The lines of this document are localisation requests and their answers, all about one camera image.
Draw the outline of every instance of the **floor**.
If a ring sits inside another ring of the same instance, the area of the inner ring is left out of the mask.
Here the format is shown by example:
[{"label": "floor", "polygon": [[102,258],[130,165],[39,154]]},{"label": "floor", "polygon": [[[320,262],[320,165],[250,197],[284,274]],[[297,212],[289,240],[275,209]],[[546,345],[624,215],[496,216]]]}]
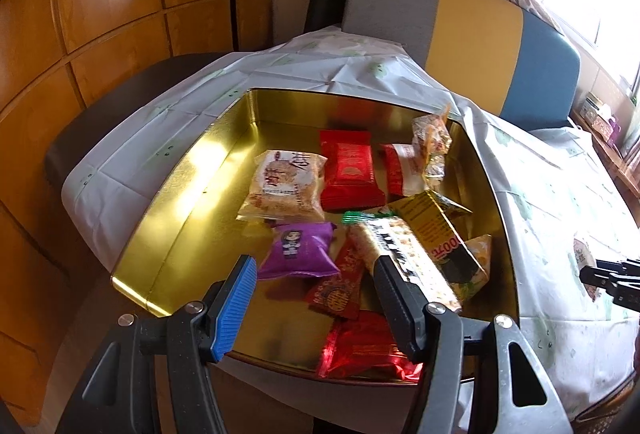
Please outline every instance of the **floor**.
[{"label": "floor", "polygon": [[[126,312],[146,314],[111,287],[105,273],[78,311],[53,366],[39,425],[25,428],[27,434],[53,434],[62,411],[100,341],[118,317]],[[211,379],[229,434],[311,434],[313,418],[288,407],[263,392],[211,367]],[[156,357],[158,408],[162,434],[175,433],[169,399],[166,363]]]}]

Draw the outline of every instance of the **purple snack package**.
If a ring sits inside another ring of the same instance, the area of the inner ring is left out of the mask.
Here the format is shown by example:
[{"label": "purple snack package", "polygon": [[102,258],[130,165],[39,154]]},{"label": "purple snack package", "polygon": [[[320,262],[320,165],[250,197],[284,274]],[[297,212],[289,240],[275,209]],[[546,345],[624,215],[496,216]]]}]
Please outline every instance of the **purple snack package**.
[{"label": "purple snack package", "polygon": [[258,270],[258,280],[286,276],[327,277],[340,273],[328,255],[334,228],[333,223],[275,226],[273,245]]}]

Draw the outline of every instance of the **chair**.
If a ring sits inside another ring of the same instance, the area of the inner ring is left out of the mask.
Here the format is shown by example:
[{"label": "chair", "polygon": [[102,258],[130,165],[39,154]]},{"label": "chair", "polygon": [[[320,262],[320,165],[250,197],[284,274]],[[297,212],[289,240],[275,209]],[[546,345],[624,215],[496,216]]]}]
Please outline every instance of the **chair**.
[{"label": "chair", "polygon": [[506,0],[347,0],[342,30],[401,43],[446,88],[524,130],[568,124],[580,57]]}]

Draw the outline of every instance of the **red snack package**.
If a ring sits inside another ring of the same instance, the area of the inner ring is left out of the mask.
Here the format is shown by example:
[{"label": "red snack package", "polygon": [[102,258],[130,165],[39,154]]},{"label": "red snack package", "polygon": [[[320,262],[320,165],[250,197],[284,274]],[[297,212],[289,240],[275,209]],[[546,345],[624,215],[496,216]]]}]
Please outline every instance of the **red snack package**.
[{"label": "red snack package", "polygon": [[360,282],[364,263],[347,238],[338,252],[335,265],[340,273],[328,277],[309,290],[305,300],[311,307],[346,319],[358,318],[360,311]]},{"label": "red snack package", "polygon": [[385,204],[385,193],[378,188],[373,172],[365,130],[321,130],[320,147],[327,162],[320,204],[327,211],[344,208],[371,208]]},{"label": "red snack package", "polygon": [[381,145],[385,153],[386,184],[389,195],[415,196],[424,192],[425,183],[415,159],[413,145],[387,143]]},{"label": "red snack package", "polygon": [[358,320],[335,319],[322,349],[316,375],[346,378],[372,367],[386,367],[402,380],[417,382],[422,364],[412,364],[398,351],[389,324],[382,315],[362,310]]}]

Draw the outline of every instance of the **metal tray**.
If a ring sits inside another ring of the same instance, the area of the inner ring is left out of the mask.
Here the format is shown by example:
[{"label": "metal tray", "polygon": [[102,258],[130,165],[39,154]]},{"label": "metal tray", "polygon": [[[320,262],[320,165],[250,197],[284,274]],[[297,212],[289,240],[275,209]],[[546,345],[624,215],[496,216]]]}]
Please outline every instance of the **metal tray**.
[{"label": "metal tray", "polygon": [[[376,144],[411,143],[411,121],[421,112],[340,94],[253,89],[231,105],[180,160],[129,239],[113,285],[157,316],[169,315],[224,279],[240,254],[260,262],[271,245],[264,226],[236,220],[254,173],[254,157],[267,149],[319,152],[323,128],[372,134],[376,179],[386,189]],[[450,121],[452,147],[442,192],[473,211],[456,225],[463,239],[491,234],[488,285],[463,306],[463,315],[489,320],[517,318],[511,255],[494,192],[461,125]],[[327,214],[339,223],[339,214]],[[344,232],[332,244],[335,257]],[[231,356],[307,378],[314,370],[333,318],[302,302],[314,281],[284,278],[259,282]],[[380,310],[372,280],[363,279],[362,307]],[[379,375],[351,378],[372,384]],[[393,382],[382,379],[383,383]]]}]

# [Exercise brief]
Please print the entries exactly as they stand. Images are not part of the copy.

# [Answer section]
The lines of this document are localisation requests and their answers, all about one camera image.
Draw the outline of every instance of the **floor**.
If a ring sits inside another ring of the same instance, the area of the inner ring is left out of the mask.
Here the format is shown by example:
[{"label": "floor", "polygon": [[102,258],[130,165],[39,154]]},{"label": "floor", "polygon": [[[320,262],[320,165],[250,197],[284,274]],[[297,212],[289,240],[275,209]],[[546,345],[624,215],[496,216]]]}]
Please outline every instance of the **floor**.
[{"label": "floor", "polygon": [[[126,312],[146,314],[111,287],[105,273],[78,311],[53,366],[39,425],[25,428],[27,434],[53,434],[62,411],[100,341],[118,317]],[[211,379],[229,434],[311,434],[313,418],[288,407],[263,392],[211,367]],[[156,357],[158,408],[162,434],[175,433],[169,399],[166,363]]]}]

Draw the outline of every instance of the **purple snack package**.
If a ring sits inside another ring of the same instance, the area of the inner ring is left out of the mask.
Here the format is shown by example:
[{"label": "purple snack package", "polygon": [[102,258],[130,165],[39,154]]},{"label": "purple snack package", "polygon": [[[320,262],[320,165],[250,197],[284,274]],[[297,212],[289,240],[275,209]],[[546,345],[624,215],[496,216]]]}]
Please outline every instance of the **purple snack package**.
[{"label": "purple snack package", "polygon": [[258,270],[258,280],[286,276],[327,277],[340,273],[328,255],[334,228],[333,223],[275,226],[273,245]]}]

Draw the outline of every instance of the **chair**.
If a ring sits inside another ring of the same instance, the area of the inner ring is left out of the mask.
Here the format is shown by example:
[{"label": "chair", "polygon": [[102,258],[130,165],[39,154]]},{"label": "chair", "polygon": [[[320,262],[320,165],[250,197],[284,274]],[[297,212],[289,240],[275,209]],[[546,345],[624,215],[496,216]]]}]
Please outline every instance of the **chair**.
[{"label": "chair", "polygon": [[506,0],[347,0],[342,30],[401,43],[446,88],[524,130],[568,124],[580,57]]}]

Draw the outline of every instance of the **red snack package**.
If a ring sits inside another ring of the same instance, the area of the inner ring is left out of the mask.
Here the format is shown by example:
[{"label": "red snack package", "polygon": [[102,258],[130,165],[39,154]]},{"label": "red snack package", "polygon": [[[320,262],[320,165],[250,197],[284,274]],[[297,212],[289,240],[275,209]],[[546,345],[624,215],[496,216]]]}]
Please outline every instance of the **red snack package**.
[{"label": "red snack package", "polygon": [[360,282],[364,263],[347,238],[338,252],[335,265],[340,273],[328,277],[309,290],[305,300],[311,307],[346,319],[358,318],[360,311]]},{"label": "red snack package", "polygon": [[385,204],[385,193],[378,188],[373,172],[365,130],[321,130],[320,147],[327,162],[320,204],[327,211],[344,208],[371,208]]},{"label": "red snack package", "polygon": [[381,145],[385,153],[386,184],[389,195],[415,196],[424,192],[425,183],[415,159],[413,145],[387,143]]},{"label": "red snack package", "polygon": [[358,320],[335,319],[322,349],[316,375],[346,378],[372,367],[386,367],[402,380],[417,382],[422,364],[412,364],[398,351],[389,324],[382,315],[362,310]]}]

Draw the outline of every instance of the **metal tray**.
If a ring sits inside another ring of the same instance, the area of the inner ring is left out of the mask.
Here the format is shown by example:
[{"label": "metal tray", "polygon": [[102,258],[130,165],[39,154]]},{"label": "metal tray", "polygon": [[[320,262],[320,165],[250,197],[284,274]],[[297,212],[289,240],[275,209]],[[546,345],[624,215],[496,216]]]}]
Please outline every instance of the **metal tray**.
[{"label": "metal tray", "polygon": [[[376,144],[411,143],[411,121],[421,112],[340,94],[253,89],[231,105],[180,160],[129,239],[113,285],[157,316],[169,315],[224,279],[240,254],[260,262],[271,245],[264,226],[236,220],[254,173],[254,157],[267,149],[319,152],[323,128],[372,134],[376,179],[386,189]],[[450,121],[452,147],[442,192],[473,211],[456,225],[463,239],[491,234],[488,285],[463,306],[463,315],[489,320],[517,318],[511,255],[494,192],[461,125]],[[327,214],[339,223],[339,214]],[[344,232],[332,244],[335,257]],[[231,356],[307,378],[314,370],[333,318],[302,302],[314,281],[284,278],[259,282]],[[380,310],[372,280],[363,279],[362,307]],[[379,375],[351,378],[372,384]],[[393,382],[382,379],[383,383]]]}]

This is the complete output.